I'll be a crash test dummy


----------



## gumballdom (Dec 14, 2008)

count me in!


----------



## ah24 (Jun 25, 2006)

Yup would be interested in this


----------



## God (Sep 3, 2009)

I'm in.


----------



## chrisj22 (Mar 22, 2006)

Deffo


----------



## Ak_88 (Nov 9, 2008)

Yes please


----------



## Greyphantom (Oct 23, 2003)

I'm in... test anything me... lol...


----------



## bassmonster (Aug 29, 2009)

count me in too


----------



## SD (Sep 3, 2004)

Hell yeh! Count me in Lorian :thumb:

SD


----------



## Suprakill4 (Jul 11, 2008)

Ill be a member of this elite club :thumb:


----------



## the_gre8t_1ne (Apr 18, 2005)

Am i gold?


----------



## the_gre8t_1ne (Apr 18, 2005)

lol ignore previous post count me in!


----------



## Beklet (May 13, 2005)

Aye i'm interested


----------



## TaintedSoul (May 16, 2007)

I'll give it a go.


----------



## MissBC (Apr 29, 2008)

count me in


----------



## 54und3r5 (Apr 11, 2008)

54und3r5 is in ;0)


----------



## Fivos (Sep 1, 2004)

Bring it on....

Fivos


----------



## rs007 (May 28, 2007)

definitely - my ability to spam the shit out of anything, start an argument in an empty room, and get round swear filters will be invaluable in road testing any new forum


----------



## Seyyed-Merat (Sep 1, 2007)

Count me in


----------



## Lorian (Apr 9, 2003)

This thread it turning out to be a lot more popular than I'd anticipated! .. I was reckoning on getting around 5 people :laugh:

Not wishing to get into a 'too many cooks' scenario I may need to cap this soon.

L


----------



## Uriel (Oct 14, 2008)

I'd like to help if I can.....need to make sure it can handle uncle Uriel


----------



## Rosko (Oct 15, 2007)

I'll have some of that if i'm not too late!

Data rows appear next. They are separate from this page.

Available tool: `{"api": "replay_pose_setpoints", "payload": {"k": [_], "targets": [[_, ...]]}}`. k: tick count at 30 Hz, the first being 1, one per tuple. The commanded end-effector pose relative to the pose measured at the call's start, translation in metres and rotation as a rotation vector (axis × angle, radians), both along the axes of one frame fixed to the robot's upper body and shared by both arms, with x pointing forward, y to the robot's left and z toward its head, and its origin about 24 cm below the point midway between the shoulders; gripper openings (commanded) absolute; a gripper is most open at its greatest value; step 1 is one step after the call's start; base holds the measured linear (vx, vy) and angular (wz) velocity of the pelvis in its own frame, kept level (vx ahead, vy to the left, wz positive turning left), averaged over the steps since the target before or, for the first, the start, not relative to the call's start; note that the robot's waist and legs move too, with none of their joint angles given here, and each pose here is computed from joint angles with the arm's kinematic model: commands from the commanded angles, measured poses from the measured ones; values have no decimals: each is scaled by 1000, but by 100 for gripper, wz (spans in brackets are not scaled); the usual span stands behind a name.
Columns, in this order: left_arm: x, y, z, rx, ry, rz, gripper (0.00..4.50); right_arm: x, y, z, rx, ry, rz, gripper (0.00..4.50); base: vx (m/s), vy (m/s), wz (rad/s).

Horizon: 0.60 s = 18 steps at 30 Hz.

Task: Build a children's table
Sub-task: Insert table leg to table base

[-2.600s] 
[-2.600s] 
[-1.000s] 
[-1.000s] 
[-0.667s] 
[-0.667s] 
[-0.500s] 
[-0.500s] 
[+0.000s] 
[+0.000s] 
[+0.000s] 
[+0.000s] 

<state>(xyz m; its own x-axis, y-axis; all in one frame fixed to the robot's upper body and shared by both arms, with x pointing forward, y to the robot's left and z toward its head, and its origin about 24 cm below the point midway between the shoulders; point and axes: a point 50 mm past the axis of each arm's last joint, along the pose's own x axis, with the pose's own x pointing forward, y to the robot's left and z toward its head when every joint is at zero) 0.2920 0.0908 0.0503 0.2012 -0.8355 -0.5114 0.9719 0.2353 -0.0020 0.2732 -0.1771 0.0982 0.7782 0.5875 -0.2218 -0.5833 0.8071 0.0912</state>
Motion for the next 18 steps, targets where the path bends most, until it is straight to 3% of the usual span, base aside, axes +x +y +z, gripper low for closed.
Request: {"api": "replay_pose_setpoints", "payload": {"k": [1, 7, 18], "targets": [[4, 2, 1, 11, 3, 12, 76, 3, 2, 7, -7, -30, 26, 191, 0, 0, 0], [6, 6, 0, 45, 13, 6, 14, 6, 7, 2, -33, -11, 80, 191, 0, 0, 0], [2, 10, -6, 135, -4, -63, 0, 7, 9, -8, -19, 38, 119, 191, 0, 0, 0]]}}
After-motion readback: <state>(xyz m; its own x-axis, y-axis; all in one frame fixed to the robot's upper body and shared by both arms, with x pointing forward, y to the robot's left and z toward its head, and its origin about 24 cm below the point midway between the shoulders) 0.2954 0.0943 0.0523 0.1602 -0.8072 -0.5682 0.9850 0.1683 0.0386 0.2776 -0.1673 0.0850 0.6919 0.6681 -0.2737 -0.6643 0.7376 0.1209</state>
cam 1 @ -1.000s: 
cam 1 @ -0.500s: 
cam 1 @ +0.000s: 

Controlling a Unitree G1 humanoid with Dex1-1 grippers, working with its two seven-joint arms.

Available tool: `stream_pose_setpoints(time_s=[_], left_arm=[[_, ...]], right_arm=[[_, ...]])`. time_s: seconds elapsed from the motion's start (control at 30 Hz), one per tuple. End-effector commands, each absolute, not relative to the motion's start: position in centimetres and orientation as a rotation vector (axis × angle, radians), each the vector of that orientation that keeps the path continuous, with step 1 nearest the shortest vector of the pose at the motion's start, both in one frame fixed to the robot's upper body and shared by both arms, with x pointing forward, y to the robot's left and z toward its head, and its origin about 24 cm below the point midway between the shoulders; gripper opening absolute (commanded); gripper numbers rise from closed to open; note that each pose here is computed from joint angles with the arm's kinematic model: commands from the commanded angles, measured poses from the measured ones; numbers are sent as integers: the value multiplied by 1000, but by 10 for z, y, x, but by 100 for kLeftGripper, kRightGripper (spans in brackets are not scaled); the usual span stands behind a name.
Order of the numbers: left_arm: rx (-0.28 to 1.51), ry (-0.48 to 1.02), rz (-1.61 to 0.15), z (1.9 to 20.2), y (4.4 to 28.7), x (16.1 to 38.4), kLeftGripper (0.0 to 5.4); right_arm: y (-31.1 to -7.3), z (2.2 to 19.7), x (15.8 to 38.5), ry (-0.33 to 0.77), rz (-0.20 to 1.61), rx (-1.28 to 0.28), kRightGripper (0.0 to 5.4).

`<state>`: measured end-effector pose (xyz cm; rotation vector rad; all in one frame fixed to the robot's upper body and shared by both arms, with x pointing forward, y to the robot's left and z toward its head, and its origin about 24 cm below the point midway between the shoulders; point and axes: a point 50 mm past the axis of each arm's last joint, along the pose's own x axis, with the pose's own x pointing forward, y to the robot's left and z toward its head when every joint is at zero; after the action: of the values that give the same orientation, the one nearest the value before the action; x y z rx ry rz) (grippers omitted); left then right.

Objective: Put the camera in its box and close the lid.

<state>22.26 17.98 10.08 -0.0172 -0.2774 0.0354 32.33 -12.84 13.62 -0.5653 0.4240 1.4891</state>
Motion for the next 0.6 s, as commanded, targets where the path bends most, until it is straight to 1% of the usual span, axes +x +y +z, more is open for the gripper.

No point being gold if you don't advantage!


----------



## sizar (Nov 13, 2008)

I am in please .. thank you


----------



## kevo (Aug 7, 2003)

I'll have a mooch!


----------



## BB_999 (Feb 20, 2006)

I'll participate if needed.


----------



## hilly (Jan 19, 2008)

Lorian said:


> This invitation is open to *GOLD* members who wish to be involved with the next big upgrade to UK-Muscle. (Mods will automatically be included)
> 
> Initially you'll get a sneak preview of UK-M 2011 which you can explore and test. I'll then be creating a private forum for your feedback and discussion on the new logo, design and features prior to rolling it out across the entire board.
> 
> ...


im game, on here enuf anyway lol


----------



## LittleChris (Jan 17, 2009)

I would be honoured to assist


----------



## Rob68 (Sep 16, 2008)

yeah man....


----------



## Rottee (Jun 11, 2009)

yes Im up for it


----------



## Craig660 (Dec 8, 2005)

Ill have a blast


----------



## Kate1976 (Jul 19, 2008)

I'm in !


----------



## SK-XO (Aug 6, 2009)

yeah id be up for that


----------



## Ser (Aug 10, 2008)

Willing to help if i can


----------



## Milky (Nov 30, 2008)

No thank you l have a life,,,

Who am l kidding count me in...


----------



## Incredible Bulk (Sep 19, 2007)

yeah why not?!


----------



## TH0R (Aug 15, 2007)

Think we need a sensible, cool, balanced, mature opinion on this new forum thingy

Where do I sign...................................


----------



## big_jim_87 (Jul 9, 2009)

yes mate would be interesting and good to have a say on the matter


----------



## Barker (Oct 1, 2009)

I'm down if you've got space!


----------



## XJPX (Jan 10, 2009)

Im in


----------



## Prodiver (Nov 14, 2008)

Thanks - count me in too...


----------



## Conscript (Sep 5, 2010)

Look into my eyes, look into my eyes...You're under....I'm a gold member and a respected member of the board....You want me to be a test candidiate for UK-M 2011....Infact you want me to be your next MOD....54321...You're back in the room...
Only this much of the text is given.